Start of Block

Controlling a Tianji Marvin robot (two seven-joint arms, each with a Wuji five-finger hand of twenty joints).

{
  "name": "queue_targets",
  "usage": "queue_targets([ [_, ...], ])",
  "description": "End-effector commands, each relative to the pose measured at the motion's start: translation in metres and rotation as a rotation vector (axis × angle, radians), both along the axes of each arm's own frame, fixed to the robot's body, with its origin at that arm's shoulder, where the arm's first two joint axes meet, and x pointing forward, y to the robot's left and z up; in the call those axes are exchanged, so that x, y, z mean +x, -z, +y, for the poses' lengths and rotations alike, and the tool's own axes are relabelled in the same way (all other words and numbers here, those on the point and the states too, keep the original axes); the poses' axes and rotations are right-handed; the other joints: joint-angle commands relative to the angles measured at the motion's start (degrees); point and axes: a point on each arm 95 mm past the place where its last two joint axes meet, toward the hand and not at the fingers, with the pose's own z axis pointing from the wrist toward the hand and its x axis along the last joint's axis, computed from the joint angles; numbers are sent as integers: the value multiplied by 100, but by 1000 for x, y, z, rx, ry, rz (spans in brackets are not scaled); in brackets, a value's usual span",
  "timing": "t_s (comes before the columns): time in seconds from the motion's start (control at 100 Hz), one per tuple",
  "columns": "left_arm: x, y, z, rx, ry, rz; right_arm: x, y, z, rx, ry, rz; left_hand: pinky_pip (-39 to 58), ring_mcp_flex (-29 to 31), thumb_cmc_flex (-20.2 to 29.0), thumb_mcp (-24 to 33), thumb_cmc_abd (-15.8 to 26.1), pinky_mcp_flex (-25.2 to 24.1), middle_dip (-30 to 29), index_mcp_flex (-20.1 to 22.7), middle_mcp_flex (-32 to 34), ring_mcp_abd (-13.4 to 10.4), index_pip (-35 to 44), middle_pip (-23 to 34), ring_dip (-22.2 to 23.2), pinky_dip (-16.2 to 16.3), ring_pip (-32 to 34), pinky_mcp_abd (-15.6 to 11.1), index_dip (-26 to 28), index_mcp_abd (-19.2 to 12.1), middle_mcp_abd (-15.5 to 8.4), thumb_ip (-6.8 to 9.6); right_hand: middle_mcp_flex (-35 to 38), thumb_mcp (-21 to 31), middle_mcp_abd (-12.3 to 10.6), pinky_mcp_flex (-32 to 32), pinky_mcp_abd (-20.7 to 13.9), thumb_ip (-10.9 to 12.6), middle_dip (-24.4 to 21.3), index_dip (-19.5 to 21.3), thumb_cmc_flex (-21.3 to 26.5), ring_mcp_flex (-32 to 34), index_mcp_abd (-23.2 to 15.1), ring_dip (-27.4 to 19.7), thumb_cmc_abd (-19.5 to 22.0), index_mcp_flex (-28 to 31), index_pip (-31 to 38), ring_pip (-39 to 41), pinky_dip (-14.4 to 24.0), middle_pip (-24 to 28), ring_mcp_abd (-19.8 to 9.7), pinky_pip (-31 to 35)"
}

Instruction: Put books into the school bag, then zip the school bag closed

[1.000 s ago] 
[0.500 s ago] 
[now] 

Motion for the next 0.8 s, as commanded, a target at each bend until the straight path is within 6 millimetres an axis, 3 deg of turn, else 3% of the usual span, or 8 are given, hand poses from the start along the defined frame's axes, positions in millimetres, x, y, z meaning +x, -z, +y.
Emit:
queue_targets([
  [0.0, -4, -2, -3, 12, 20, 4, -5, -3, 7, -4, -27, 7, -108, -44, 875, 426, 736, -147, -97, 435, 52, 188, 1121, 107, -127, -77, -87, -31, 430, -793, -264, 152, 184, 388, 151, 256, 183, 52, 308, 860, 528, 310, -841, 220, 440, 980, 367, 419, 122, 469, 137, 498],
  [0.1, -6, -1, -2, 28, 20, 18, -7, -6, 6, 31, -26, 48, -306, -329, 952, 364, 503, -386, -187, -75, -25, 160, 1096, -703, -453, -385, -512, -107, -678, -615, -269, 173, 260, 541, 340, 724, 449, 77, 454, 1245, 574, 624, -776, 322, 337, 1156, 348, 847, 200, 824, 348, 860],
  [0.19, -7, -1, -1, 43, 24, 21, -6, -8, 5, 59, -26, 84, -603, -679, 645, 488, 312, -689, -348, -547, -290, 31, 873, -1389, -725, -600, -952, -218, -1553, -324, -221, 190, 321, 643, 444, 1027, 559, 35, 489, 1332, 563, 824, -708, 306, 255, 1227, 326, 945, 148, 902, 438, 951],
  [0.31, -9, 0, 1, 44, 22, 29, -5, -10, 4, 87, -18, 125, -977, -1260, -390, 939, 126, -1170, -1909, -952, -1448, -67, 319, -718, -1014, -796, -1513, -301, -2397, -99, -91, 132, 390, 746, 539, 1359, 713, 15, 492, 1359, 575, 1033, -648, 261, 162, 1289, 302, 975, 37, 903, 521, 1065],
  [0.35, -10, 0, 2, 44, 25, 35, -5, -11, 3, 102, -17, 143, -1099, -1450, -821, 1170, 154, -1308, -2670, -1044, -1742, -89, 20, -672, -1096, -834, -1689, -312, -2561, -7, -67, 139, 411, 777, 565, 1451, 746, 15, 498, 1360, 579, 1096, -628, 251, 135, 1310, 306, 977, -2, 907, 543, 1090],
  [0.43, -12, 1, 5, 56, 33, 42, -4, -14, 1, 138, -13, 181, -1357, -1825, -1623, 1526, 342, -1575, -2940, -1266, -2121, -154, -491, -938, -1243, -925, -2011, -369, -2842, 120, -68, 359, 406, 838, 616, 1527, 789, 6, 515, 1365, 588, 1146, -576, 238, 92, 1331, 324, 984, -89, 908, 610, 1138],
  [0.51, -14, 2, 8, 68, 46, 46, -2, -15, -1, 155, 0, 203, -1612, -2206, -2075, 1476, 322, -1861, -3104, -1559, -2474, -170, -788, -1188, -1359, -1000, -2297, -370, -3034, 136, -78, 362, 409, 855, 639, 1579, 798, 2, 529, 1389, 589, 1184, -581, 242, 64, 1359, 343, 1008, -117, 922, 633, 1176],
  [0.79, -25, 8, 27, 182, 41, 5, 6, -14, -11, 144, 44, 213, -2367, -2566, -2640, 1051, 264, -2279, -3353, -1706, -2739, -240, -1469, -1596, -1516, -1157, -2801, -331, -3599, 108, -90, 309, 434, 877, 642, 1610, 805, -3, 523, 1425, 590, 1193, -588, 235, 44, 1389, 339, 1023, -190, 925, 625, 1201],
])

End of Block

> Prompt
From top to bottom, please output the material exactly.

> Finished task
Controlling a Tianji Marvin robot (two seven-joint arms, each with a Wuji five-finger hand of twenty joints).

{
  "name": "queue_targets",
  "usage": "queue_targets([ [_, ...], ])",
  "description": "End-effector commands, each relative to the pose measured at the motion's start: translation in metres and rotation as a rotation vector (axis × angle, radians), both along the axes of each arm's own frame, fixed to the robot's body, with its origin at that arm's shoulder, where the arm's first two joint axes meet, and x pointing forward, y to the robot's left and z up; in the call those axes are exchanged, so that x, y, z mean +x, -z, +y, for the poses' lengths and rotations alike, and the tool's own axes are relabelled in the same way (all other words and numbers here, those on the point and the states too, keep the original axes); the poses' axes and rotations are right-handed; the other joints: joint-angle commands relative to the angles measured at the motion's start (degrees); point and axes: a point on each arm 95 mm past the place where its last two joint axes meet, toward the hand and not at the fingers, with the pose's own z axis pointing from the wrist toward the hand and its x axis along the last joint's axis, computed from the joint angles; numbers are sent as integers: the value multiplied by 100, but by 1000 for x, y, z, rx, ry, rz (spans in brackets are not scaled); in brackets, a value's usual span",
  "timing": "t_s (comes before the columns): time in seconds from the motion's start (control at 100 Hz), one per tuple",
  "columns": "left_arm: x, y, z, rx, ry, rz; right_arm: x, y, z, rx, ry, rz; left_hand: pinky_pip (-39 to 58), ring_mcp_flex (-29 to 31), thumb_cmc_flex (-20.2 to 29.0), thumb_mcp (-24 to 33), thumb_cmc_abd (-15.8 to 26.1), pinky_mcp_flex (-25.2 to 24.1), middle_dip (-30 to 29), index_mcp_flex (-20.1 to 22.7), middle_mcp_flex (-32 to 34), ring_mcp_abd (-13.4 to 10.4), index_pip (-35 to 44), middle_pip (-23 to 34), ring_dip (-22.2 to 23.2), pinky_dip (-16.2 to 16.3), ring_pip (-32 to 34), pinky_mcp_abd (-15.6 to 11.1), index_dip (-26 to 28), index_mcp_abd (-19.2 to 12.1), middle_mcp_abd (-15.5 to 8.4), thumb_ip (-6.8 to 9.6); right_hand: middle_mcp_flex (-35 to 38), thumb_mcp (-21 to 31), middle_mcp_abd (-12.3 to 10.6), pinky_mcp_flex (-32 to 32), pinky_mcp_abd (-20.7 to 13.9), thumb_ip (-10.9 to 12.6), middle_dip (-24.4 to 21.3), index_dip (-19.5 to 21.3), thumb_cmc_flex (-21.3 to 26.5), ring_mcp_flex (-32 to 34), index_mcp_abd (-23.2 to 15.1), ring_dip (-27.4 to 19.7), thumb_cmc_abd (-19.5 to 22.0), index_mcp_flex (-28 to 31), index_pip (-31 to 38), ring_pip (-39 to 41), pinky_dip (-14.4 to 24.0), middle_pip (-24 to 28), ring_mcp_abd (-19.8 to 9.7), pinky_pip (-31 to 35)"
}

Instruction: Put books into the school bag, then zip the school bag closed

[1.000 s ago] 
[0.500 s ago] 
[now] 

Motion for the next 0.8 s, as commanded, a target at each bend until the straight path is within 6 millimetres an axis, 3 deg of turn, else 3% of the usual span, or 8 are given, hand poses from the start along the defined frame's axes, positions in millimetres, x, y, z meaning +x, -z, +y.
Emit:
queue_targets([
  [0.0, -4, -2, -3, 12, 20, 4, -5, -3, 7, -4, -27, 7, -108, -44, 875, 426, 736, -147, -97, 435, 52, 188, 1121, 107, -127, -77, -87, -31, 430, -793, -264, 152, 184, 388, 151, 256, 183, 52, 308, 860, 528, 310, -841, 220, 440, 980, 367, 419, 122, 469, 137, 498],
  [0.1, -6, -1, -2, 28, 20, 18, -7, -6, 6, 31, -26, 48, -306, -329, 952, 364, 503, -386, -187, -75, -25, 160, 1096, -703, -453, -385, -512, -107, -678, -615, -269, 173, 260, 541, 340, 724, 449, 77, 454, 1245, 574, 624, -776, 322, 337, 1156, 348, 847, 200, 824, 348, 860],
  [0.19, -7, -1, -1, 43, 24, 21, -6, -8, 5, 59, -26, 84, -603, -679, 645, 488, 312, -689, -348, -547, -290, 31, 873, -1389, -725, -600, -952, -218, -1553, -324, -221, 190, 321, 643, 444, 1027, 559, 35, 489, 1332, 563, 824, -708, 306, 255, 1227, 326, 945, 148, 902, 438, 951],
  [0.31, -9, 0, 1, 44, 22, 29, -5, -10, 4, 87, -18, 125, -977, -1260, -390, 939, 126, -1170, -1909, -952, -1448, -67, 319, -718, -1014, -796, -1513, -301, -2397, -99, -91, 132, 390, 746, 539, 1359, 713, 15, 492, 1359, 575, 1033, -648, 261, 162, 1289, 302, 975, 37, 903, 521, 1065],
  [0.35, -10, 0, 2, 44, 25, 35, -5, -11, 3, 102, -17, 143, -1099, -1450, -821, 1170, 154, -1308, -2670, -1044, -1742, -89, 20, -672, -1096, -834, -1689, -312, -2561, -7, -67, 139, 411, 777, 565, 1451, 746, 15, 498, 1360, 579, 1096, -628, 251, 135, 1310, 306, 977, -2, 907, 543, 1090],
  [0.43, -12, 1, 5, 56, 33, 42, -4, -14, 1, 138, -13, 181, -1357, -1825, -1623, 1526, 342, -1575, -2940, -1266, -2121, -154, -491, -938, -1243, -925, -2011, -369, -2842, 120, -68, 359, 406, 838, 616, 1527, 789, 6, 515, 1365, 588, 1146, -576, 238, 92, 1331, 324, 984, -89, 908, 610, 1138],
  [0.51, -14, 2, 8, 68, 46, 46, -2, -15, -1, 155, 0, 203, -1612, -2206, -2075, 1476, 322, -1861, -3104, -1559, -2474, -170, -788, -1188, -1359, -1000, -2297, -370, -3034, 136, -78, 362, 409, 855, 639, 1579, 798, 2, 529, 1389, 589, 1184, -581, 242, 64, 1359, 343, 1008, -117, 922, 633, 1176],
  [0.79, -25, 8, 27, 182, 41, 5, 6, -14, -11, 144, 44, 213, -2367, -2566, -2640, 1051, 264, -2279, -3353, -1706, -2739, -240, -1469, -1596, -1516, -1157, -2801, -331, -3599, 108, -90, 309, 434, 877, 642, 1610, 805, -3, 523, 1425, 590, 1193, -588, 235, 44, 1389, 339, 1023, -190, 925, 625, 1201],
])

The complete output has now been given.